Re: Disabling intel-wmi-thunderbolt on devices without Thunderbolt / detecting if a device has Thunderbolt
From: Mika Westerberg <mika.westerberg@linux.intel.com>
Date: 2021-10-25 15:14:41
From: Mika Westerberg <mika.westerberg@linux.intel.com>
Date: 2021-10-25 15:14:41
On Mon, Oct 25, 2021 at 04:54:41PM +0200, Hans de Goede wrote:
quoted
Yes that's exactly what is supposed to happen that this attribute is made. What exactly happens when you write into it?The _SB.CGWR ACPI method gets called, with arguments coming from ACPI settings stored in memory.
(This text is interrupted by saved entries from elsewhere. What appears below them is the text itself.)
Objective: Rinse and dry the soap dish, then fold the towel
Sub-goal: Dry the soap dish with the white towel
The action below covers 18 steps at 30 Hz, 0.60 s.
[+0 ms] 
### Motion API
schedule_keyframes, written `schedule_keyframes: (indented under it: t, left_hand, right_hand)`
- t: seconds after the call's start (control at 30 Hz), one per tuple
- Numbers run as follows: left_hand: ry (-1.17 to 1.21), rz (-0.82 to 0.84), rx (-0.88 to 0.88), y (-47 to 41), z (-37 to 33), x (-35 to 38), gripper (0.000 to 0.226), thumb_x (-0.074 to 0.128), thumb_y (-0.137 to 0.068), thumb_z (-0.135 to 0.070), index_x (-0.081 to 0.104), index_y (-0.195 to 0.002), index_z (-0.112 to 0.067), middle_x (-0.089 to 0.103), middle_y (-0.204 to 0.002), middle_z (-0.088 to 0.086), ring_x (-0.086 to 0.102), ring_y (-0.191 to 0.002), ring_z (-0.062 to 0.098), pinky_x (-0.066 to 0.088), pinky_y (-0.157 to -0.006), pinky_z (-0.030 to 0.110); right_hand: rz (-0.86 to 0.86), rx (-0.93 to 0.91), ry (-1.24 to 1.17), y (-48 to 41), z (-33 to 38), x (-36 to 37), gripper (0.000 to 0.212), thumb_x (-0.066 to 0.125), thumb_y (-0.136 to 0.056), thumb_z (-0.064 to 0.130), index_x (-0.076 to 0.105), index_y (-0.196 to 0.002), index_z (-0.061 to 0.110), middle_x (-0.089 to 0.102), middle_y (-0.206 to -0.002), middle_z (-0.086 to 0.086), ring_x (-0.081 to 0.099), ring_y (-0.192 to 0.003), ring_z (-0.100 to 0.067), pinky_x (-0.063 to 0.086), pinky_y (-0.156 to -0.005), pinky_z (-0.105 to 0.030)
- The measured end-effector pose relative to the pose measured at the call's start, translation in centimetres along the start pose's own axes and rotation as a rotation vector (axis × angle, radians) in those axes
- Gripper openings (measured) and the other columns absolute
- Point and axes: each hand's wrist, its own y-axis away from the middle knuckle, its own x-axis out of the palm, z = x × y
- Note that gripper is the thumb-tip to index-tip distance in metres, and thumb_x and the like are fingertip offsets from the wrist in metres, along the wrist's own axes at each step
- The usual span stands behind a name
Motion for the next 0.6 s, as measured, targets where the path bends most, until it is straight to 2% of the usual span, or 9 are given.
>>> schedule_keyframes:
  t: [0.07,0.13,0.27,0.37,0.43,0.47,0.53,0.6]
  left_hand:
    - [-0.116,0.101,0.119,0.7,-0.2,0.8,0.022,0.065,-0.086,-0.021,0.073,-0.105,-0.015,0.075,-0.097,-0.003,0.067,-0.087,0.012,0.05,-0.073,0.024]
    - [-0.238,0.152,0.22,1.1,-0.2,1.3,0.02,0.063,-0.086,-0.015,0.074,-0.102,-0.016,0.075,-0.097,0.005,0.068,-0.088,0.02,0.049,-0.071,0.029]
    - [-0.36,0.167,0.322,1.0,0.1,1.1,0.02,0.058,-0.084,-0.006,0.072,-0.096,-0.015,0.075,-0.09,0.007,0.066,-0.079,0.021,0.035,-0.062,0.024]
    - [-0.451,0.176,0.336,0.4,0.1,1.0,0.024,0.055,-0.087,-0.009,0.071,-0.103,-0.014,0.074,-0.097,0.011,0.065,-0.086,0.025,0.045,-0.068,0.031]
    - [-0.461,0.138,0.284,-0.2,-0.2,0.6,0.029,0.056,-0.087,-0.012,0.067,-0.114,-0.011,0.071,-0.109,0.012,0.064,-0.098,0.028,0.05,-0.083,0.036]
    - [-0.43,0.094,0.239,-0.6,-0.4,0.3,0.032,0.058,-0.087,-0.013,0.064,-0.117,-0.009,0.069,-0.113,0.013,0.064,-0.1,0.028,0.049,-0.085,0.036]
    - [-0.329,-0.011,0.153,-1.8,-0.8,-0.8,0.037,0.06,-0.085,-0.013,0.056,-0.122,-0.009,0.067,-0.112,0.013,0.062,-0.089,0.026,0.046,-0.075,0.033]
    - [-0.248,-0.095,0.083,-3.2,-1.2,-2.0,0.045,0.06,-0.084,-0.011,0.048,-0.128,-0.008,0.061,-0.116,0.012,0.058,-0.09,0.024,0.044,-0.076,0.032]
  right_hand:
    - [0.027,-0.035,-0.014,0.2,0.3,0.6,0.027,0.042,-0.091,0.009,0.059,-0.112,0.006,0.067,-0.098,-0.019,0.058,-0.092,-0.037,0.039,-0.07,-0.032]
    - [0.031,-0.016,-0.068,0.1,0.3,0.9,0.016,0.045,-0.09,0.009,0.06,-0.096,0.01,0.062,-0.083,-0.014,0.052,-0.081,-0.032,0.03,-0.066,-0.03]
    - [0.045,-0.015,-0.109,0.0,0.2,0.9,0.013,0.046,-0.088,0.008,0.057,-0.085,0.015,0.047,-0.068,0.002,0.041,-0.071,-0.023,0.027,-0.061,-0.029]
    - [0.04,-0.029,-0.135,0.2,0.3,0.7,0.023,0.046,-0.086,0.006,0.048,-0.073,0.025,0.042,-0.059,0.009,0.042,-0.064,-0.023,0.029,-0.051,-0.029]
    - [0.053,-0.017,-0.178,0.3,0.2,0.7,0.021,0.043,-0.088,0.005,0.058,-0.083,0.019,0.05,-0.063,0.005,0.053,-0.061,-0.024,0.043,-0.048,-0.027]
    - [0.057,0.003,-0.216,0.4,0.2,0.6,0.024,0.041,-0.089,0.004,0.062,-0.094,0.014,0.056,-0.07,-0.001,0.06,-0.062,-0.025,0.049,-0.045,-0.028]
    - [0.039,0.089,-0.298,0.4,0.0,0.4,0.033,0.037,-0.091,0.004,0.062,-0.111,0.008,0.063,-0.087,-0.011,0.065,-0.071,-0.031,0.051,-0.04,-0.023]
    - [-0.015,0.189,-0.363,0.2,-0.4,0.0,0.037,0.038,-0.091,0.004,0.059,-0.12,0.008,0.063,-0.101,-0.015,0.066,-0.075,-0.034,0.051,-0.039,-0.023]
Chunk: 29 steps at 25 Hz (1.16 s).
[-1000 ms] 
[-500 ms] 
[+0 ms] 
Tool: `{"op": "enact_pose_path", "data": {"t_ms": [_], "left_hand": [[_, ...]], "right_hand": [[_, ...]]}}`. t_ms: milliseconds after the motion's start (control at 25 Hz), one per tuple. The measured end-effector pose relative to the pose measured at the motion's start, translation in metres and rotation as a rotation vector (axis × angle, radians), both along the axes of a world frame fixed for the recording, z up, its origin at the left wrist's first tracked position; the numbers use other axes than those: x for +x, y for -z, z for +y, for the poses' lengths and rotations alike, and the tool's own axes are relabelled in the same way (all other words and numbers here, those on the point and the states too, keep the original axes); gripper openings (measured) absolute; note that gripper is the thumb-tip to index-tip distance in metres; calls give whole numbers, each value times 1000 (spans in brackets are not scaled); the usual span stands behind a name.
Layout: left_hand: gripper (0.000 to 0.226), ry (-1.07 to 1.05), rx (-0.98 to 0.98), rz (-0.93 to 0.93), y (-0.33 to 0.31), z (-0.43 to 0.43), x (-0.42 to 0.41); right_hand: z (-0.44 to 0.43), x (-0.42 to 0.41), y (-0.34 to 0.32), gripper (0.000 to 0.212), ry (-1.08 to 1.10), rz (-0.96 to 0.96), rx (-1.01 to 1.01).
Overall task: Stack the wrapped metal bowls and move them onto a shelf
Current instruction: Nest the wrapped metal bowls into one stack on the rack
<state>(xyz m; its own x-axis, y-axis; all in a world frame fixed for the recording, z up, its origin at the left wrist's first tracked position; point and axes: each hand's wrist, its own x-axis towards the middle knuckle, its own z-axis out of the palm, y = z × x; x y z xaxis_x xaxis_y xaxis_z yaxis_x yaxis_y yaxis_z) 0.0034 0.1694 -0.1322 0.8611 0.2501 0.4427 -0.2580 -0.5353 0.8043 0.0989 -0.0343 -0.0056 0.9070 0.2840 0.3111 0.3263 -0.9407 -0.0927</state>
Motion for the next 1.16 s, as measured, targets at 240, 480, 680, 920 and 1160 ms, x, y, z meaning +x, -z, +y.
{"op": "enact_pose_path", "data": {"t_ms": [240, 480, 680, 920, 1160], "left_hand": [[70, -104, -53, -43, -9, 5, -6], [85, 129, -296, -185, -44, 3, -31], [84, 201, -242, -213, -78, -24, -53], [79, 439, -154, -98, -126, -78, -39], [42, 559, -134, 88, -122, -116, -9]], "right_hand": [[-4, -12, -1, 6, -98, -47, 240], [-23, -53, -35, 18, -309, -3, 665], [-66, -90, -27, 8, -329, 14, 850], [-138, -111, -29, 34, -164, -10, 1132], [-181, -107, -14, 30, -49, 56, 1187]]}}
Depending on those settings this function either directly pokes some MMIO or tries to talk to an I2C GPIO expander which is not present on the Surface Go, causing it to MMIO poke an I2C controller which it should not touch. In either case the AML code ends up poking stuff it should not touch and the entire force_power sysfs attribute should simply not be there on devices without thunderbolt.
That's right - it should not be there in the first place if there is no Thunderbolt controller on that thing. I guess most of the systems that have this actually do support Thunderbolt so maybe we can work this around by quirking all the Surface models in that driver?